The cortex is made up of interconnected networks containing many different classes of neurons, whose roles in both normal brain activity and disease are poorly understood. Each neuron contributes to activity in the surrounding local network and receives a constant barrage of network synaptic input in return. The Cardin lab investigates this dynamic and bidirectional relationship between neuron and network at multiple levels, including cellular and synaptic mechanisms, network interactions, and behavior. We use a variety of techniques in rodent visual cortex, including intracellular and extracellular recordings in vivo, chronic recordings in awake behaving animals, and optogenetic manipulations of neural activity. A main goal of work in the laboratory is to identify and understand synaptic interactions between excitatory and inhibitory neurons during sensory processing. One ongoing focus is the cellular mechanisms of visual gain control and how gain modulation regulates visual perception. A second focus is to understand the flow of signals between cortical layers and how that process is affected by recruitment of local inhibitory interneurons. We are also interested in how interactions between different classes of neurons change in disease states such as epilepsy and schizophrenia. One of the most fundamental elements of brain function is a reciprocal interaction between excitatory and inhibitory neurons. A major focus in the lab is to understand how these populations of neurons regulate each other and contribute to information processing. To explore this issue, we use intracellular and extracellular recordings, along with molecular genetics techniques. Using cell type-specific expression of optogenetic tools, such as light-activated channels (Channelrhodopsin and Halorhodopsin), we can control the firing of specific populations of excitatory and inhibitory neurons and test their impact on their synaptic targets. One project in the lab is focused on using these combined techniques to map out circuit dynamics in visual cortex in vivo.

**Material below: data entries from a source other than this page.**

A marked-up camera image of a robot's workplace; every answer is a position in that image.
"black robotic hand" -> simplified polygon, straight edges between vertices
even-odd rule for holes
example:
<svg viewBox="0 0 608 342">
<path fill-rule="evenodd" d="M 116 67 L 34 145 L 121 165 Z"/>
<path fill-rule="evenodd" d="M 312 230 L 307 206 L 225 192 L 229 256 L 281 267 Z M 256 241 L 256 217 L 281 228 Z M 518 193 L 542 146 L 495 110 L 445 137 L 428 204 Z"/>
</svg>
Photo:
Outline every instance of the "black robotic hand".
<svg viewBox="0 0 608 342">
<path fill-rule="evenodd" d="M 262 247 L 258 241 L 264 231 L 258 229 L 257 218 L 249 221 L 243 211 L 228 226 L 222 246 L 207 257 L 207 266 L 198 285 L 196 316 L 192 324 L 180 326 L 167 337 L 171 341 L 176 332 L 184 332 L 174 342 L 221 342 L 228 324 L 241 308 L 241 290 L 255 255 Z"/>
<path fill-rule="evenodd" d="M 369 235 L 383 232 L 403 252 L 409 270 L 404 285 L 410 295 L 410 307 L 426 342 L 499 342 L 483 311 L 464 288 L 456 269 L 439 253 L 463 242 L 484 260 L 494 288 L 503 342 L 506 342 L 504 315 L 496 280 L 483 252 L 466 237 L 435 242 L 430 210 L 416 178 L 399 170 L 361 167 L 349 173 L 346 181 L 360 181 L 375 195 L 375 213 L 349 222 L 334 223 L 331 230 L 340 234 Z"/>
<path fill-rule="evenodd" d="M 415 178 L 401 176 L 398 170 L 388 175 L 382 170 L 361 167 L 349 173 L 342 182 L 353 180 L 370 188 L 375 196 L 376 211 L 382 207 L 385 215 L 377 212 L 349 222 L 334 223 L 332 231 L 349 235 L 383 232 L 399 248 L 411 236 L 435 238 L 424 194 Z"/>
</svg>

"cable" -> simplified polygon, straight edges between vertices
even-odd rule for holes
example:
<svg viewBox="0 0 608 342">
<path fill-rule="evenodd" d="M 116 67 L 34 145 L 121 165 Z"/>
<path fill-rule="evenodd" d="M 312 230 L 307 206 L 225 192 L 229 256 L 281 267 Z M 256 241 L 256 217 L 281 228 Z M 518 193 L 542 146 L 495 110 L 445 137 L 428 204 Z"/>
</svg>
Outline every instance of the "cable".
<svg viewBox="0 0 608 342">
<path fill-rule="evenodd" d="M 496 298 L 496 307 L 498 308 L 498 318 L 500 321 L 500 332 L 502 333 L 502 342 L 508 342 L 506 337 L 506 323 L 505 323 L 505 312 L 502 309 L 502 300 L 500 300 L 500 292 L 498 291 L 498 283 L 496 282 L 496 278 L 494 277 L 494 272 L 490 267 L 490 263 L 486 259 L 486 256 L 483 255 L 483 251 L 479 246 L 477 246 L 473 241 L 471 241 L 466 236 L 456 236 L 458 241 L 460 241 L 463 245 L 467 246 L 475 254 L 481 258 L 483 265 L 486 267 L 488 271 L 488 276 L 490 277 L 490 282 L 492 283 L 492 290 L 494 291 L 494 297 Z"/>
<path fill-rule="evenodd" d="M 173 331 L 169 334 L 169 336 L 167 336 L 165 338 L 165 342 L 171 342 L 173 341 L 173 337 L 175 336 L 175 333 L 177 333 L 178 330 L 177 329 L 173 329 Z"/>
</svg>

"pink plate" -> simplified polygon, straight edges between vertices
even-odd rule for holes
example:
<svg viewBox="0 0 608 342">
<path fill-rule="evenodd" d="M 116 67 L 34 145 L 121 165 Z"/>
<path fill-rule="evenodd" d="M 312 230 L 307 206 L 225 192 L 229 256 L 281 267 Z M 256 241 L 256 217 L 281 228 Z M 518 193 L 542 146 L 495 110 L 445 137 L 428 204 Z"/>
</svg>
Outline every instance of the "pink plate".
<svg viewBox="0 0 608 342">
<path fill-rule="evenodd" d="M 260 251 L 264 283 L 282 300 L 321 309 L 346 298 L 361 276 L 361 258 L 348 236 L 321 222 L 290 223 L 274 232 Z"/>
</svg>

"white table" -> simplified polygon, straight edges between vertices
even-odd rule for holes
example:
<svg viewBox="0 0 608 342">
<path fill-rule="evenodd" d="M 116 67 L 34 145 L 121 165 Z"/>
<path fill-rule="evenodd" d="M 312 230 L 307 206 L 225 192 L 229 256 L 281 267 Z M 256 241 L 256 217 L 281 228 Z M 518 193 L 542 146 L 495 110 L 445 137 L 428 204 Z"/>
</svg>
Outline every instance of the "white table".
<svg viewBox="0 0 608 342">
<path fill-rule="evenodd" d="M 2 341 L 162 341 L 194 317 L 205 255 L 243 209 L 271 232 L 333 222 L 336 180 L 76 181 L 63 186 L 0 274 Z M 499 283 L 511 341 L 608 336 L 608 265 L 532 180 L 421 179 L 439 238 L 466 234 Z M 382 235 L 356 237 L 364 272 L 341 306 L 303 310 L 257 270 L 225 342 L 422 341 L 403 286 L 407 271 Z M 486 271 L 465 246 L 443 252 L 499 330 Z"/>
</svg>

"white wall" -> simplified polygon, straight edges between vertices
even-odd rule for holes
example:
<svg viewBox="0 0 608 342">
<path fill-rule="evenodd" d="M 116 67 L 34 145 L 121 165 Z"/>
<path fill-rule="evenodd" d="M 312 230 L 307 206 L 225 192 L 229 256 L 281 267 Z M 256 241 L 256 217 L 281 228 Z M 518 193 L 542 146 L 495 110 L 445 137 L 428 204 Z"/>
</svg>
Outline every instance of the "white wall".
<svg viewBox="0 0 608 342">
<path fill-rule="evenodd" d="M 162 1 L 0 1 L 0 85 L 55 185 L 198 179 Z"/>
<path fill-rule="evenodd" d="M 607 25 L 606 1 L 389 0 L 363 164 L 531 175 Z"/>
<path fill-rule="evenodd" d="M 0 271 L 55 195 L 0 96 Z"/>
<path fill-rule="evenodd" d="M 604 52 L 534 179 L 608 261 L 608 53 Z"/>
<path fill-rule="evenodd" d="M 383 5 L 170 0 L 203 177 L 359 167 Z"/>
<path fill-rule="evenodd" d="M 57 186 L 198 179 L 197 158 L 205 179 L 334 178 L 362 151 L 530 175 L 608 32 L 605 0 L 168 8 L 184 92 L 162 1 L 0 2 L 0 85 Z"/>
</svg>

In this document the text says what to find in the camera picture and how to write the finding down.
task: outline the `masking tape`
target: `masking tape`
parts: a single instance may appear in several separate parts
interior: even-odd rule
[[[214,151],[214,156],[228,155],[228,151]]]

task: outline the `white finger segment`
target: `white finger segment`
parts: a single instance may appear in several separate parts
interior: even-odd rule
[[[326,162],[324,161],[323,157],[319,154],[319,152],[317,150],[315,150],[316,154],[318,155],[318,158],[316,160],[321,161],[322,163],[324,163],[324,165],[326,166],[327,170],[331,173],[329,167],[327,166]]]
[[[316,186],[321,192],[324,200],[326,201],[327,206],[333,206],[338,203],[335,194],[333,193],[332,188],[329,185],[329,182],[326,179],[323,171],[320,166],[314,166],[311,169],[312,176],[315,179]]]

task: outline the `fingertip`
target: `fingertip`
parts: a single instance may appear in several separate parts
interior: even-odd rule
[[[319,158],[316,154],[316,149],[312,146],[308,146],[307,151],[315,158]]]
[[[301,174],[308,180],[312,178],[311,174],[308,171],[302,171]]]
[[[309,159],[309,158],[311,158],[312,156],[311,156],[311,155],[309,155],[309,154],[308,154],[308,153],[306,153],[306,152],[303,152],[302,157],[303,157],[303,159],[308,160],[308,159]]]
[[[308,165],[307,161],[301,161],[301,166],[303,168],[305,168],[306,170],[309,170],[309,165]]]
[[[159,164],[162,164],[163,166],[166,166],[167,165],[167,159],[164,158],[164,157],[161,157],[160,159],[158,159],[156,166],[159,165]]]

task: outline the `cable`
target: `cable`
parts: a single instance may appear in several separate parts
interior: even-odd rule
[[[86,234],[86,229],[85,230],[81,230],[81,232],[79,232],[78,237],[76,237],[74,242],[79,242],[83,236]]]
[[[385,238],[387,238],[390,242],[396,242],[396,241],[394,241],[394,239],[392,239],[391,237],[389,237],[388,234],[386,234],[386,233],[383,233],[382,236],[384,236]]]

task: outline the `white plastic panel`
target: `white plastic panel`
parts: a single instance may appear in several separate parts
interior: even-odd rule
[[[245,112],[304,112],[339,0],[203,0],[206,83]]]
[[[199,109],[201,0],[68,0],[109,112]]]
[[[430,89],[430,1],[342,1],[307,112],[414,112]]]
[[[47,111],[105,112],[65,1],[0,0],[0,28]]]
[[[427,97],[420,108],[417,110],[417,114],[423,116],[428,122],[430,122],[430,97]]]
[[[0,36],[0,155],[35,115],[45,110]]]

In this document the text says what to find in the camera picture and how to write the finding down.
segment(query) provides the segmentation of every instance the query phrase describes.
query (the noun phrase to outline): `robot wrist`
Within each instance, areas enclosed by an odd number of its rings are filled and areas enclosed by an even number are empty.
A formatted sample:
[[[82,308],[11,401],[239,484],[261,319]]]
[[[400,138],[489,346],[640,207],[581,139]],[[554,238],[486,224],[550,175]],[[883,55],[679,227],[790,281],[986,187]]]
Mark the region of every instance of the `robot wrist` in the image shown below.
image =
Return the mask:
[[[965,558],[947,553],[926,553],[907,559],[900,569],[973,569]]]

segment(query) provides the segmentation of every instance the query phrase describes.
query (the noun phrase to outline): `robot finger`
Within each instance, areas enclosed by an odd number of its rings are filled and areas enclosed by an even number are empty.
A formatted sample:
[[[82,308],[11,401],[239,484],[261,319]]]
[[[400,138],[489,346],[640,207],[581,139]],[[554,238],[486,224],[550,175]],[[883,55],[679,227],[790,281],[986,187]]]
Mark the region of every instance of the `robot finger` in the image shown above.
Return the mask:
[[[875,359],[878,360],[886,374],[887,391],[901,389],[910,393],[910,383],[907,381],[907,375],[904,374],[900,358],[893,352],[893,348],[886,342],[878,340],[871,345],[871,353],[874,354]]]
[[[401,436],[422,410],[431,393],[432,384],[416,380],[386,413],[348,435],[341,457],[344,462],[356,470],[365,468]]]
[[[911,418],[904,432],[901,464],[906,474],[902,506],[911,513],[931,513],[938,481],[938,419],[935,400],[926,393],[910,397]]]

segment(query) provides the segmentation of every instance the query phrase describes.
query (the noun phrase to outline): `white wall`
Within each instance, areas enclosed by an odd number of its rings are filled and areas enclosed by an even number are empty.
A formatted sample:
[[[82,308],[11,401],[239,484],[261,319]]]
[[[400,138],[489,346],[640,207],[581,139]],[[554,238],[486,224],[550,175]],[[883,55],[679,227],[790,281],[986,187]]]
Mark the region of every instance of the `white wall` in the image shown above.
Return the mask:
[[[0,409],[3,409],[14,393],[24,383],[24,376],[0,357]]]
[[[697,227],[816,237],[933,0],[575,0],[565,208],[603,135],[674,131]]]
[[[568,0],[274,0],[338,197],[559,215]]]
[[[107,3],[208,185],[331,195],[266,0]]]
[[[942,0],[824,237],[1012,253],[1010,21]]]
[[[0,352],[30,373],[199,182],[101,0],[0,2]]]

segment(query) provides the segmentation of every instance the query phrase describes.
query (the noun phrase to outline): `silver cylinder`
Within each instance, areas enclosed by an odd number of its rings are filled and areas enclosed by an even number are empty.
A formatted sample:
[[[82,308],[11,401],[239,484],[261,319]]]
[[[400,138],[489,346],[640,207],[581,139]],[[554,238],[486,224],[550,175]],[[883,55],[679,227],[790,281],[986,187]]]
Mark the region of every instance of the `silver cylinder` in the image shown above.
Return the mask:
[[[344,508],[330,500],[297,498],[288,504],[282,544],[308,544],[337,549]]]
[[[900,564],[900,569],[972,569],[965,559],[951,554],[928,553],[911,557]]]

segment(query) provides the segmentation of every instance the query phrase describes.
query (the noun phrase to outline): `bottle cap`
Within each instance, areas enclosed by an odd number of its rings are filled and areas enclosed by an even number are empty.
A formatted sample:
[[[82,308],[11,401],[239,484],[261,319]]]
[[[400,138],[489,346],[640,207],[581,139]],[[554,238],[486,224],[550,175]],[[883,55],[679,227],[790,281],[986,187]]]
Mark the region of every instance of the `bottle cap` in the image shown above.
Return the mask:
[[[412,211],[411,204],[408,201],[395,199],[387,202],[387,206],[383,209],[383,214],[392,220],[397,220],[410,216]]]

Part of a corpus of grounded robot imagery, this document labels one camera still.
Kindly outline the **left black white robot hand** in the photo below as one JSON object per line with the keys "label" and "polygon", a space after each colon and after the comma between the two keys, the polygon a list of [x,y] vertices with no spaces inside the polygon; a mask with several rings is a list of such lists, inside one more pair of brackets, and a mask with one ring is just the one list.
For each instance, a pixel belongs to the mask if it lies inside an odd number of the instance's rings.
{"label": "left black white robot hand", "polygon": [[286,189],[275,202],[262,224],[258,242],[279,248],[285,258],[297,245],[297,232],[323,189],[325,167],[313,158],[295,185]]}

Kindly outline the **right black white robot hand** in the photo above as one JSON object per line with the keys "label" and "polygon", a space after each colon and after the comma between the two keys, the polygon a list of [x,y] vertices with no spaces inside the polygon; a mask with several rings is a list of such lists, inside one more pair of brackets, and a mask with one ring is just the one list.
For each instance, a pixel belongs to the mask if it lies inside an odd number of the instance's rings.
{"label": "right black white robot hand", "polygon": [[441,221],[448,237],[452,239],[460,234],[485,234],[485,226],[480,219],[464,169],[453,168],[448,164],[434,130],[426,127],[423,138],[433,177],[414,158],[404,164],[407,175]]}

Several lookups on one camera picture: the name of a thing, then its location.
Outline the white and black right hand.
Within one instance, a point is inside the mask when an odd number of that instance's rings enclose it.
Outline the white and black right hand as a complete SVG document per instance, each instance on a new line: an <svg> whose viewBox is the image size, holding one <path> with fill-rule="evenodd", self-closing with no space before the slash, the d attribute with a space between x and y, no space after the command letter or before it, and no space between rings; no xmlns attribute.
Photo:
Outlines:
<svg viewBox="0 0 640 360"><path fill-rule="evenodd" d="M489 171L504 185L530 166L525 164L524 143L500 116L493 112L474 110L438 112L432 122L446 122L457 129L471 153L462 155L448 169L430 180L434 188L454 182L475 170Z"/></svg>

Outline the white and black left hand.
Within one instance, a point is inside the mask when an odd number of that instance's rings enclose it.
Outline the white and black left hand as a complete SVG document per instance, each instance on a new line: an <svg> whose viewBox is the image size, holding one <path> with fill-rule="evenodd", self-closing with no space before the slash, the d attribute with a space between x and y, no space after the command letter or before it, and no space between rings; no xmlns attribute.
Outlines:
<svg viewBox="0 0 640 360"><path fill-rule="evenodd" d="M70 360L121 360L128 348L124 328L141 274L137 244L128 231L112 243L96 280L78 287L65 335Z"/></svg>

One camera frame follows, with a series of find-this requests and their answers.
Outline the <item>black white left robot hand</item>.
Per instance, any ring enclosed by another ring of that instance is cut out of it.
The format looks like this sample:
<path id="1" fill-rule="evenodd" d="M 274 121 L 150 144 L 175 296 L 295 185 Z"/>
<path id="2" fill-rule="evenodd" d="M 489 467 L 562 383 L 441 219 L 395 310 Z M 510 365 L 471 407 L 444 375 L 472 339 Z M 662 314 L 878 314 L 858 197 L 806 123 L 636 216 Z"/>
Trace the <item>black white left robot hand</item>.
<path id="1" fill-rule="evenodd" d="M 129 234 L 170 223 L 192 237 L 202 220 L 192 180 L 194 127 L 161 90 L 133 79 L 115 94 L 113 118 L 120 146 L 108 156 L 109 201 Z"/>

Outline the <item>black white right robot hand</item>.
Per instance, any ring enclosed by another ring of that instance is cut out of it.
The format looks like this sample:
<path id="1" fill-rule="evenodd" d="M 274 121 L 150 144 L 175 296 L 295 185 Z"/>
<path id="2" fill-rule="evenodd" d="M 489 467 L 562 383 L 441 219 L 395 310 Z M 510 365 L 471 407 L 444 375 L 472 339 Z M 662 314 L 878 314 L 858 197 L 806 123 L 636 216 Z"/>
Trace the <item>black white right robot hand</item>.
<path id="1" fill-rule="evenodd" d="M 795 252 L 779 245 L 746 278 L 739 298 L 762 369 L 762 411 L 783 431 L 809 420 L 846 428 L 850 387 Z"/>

A second project is using combined optogenetics and chronic tetrode recordings in awake behaving animals. We are recording patterns of visually evoked activity during awake visual behavior and testing the impact of changing inhibitory or excitatory activity on visual perception.
A third focus is to explore the cellular mechanisms of gain control in the brain. Gain is the amplification of inputs into outputs, and can be thought of as a 'volume control' for neurons. Gain modulation allows neurons to scale their output to any range of incoming inputs. This process is well documented across the brain, but very little is known about the underlying cellular mechanisms. We are exploring the role of synchrony between neurons as a mechanism for gain control in vivo.

In addition to exploring neural dynamics in the healthy brain, we are also interested in the mechanisms of neural dysregulation during disease. Using animal models, we are studying the roles that different populations of inhibitory interneurons may play in schizophrenia. We are also studying the initiation of epilepsy and how it may be controlled with new techniques for regulating neural activity.